Implementation:Rapidsai Cuml DistanceType Enum
| Knowledge Sources | |
|---|---|
| Domains | Machine_Learning, Distance_Metrics |
| Last Updated | 2026-02-08 12:00 GMT |
Overview
Defines an enumeration of distance metric types used throughout the cuML library for specifying how distances between data points are computed.
Description
The ML::distance::DistanceType enum class provides a comprehensive set of distance and similarity metrics commonly used in machine learning algorithms.
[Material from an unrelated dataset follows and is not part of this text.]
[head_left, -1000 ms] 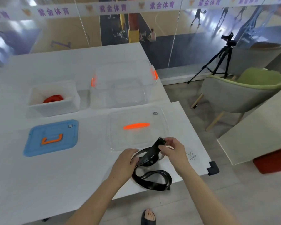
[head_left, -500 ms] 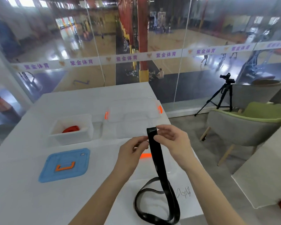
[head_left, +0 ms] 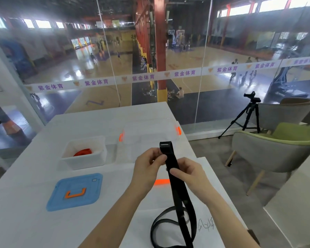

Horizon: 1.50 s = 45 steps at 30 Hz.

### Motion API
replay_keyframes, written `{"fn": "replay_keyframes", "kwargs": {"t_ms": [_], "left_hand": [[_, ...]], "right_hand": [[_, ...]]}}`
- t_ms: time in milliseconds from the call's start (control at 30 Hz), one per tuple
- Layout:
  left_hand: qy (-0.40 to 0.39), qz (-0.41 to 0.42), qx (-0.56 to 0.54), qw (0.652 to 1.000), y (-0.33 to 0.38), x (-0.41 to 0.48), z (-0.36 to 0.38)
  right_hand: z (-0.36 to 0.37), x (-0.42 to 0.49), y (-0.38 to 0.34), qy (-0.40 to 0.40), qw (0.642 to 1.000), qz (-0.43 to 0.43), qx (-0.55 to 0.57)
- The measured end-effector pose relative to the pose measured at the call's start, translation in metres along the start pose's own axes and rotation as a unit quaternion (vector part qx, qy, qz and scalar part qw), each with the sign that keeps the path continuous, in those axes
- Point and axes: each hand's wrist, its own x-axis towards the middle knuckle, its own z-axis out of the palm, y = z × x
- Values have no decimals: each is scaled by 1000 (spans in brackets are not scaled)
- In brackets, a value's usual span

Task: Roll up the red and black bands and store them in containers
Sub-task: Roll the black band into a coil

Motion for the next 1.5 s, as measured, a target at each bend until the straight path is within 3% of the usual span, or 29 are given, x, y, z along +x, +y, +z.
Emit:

It includes Euclidean (L2), Manhattan (L1), cosine similarity, Minkowski (Lp), and many others. Each enumerator is assigned a unique integer value, enabling efficient selection of distance computation strategies at runtime. The enum resides in the ML::distance namespace and is referenced by clustering, nearest-neighbor, silhouette score, and pairwise distance APIs across cuML.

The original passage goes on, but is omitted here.